Перикл задумался: что надо этому молодому человеку? Кто он? И откуда такое упорство?
– Я сказал ему: «Ступай займись делом». Он ответил, что нет дела более достойного, чем то, о котором желает поговорить с тобой. Я сказал ему: «Мой господин, как известно, не у дел. Он никого не желает видеть». – «А у меня, говорит, нет к нему просьбы, не надо мне от него ни одного обола, и я прекрасно знаю, что он не у дел, что никому больше не нужен».
– Так и сказал?
– В точности.
– Чей он сын?
– Не говорит.
– Откуда он?
– Не говорит. Но по всему видно – житель равнины, житель морского побережья.
– Я, кажется, припоминаю его. Он такой кудрявый?
– Да.
– Невысокий?
– Да. Худощавый.
– Глаза чуть навыкате?
– Глаза?.. Именно навыкате! С сумасшедшинкой.
– В прошлом году на агоре́ я часто ловил странный взгляд. Молодого человека. Лет двадцати.
– Да, ему около двадцати.
– Что было в этом взгляде? – Перикл потер лоб. – Что было в этом взгляде?.. Зависть? Нет. Злоба? Пожалуй. Негодование? Пожалуй. Ненависть? Пожалуй.
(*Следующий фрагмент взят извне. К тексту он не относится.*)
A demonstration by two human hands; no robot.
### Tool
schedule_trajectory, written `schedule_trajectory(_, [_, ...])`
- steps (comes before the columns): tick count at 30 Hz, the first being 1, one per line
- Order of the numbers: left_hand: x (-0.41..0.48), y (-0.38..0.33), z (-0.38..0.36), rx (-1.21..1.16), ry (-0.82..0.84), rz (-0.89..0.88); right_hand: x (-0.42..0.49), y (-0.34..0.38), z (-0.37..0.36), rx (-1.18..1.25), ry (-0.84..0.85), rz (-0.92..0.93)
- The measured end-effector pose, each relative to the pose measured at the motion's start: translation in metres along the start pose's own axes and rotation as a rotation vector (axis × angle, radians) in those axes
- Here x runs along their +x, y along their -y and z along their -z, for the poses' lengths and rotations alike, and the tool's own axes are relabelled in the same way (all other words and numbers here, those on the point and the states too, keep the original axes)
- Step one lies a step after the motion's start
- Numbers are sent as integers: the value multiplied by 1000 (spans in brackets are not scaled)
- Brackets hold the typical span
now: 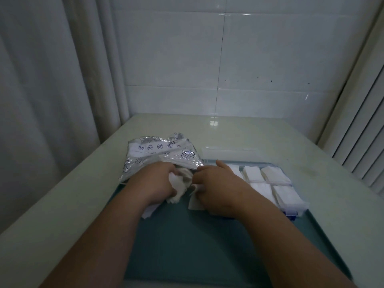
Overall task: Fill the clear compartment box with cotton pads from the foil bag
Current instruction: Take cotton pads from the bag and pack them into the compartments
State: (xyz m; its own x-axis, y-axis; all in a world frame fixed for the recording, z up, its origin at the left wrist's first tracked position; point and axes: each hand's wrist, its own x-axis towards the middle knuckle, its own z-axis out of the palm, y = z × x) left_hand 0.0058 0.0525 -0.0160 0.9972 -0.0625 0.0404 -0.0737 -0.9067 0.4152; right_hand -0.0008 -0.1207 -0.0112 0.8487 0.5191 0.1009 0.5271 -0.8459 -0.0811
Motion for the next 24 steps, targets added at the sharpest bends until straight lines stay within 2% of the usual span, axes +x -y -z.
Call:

Как ты сказал, Евангел, с сумасшедшинкой?
– А как же назвать это самое?.. Такое сияние?.. Такой блеск, исходящий откуда-то из глубины?
– Ты определил очень точно, Евангел.
Перикл свесил ноги. Скрестил руки на груди. Что же все-таки надо этому молодому человеку?
– Он стоит под дождем, Евангел?
– Не совсем. Но довольно мокрый.
– Что-нибудь важное у него? Как ты думаешь?
– Как видно, да.
– Что же это может быть?
– Не знаю. Он не говорит.
– И такая настойчивость…
– Куда уж больше!
– Он вооружен, Евангел?
– Под плащом одни книги.
– Почему же он не уходит домой?
– Желает поговорить с тобой.
Перикл прошелся по комнате. Медленно, степенно, той самой походкой., которая вот уж сорок лет так хорошо знакома афинянам. Походка мужа. Шаг волка. Осанка мудреца. Немного горделивая. Чуточку важная… Такая знакомая походка. Вовсе не торопливая. Всегда размеренная. Если даже случится затмение солнца или незнаемая сила тряханет землю. Походка, приводившая в восхищение одних. Походка, возмущавшая других. Походка человека, на первый взгляд пренебрегающего всеми прочими. Знающего цену только себе. Презирающего всех себе подобных. Возвышающегося над всеми.
Перикл сказал:
– А если упросить его, Евангел?
Он посмотрел на раба. Внешне будто спокойно. Но только внешне. Евангел все понимает, все видит, словно сквозь слюду или финикийское стекло. Нет тайны для Евангела, когда дело касается его хозяина. Евангел читает, как по открытой книге: достаточно, хотя бы на миг, увидеть лицо Перикла, непроницаемое для других. Будто всегда ровное, будто бесстрастное лицо этого прирожденного вождя афинских демократов.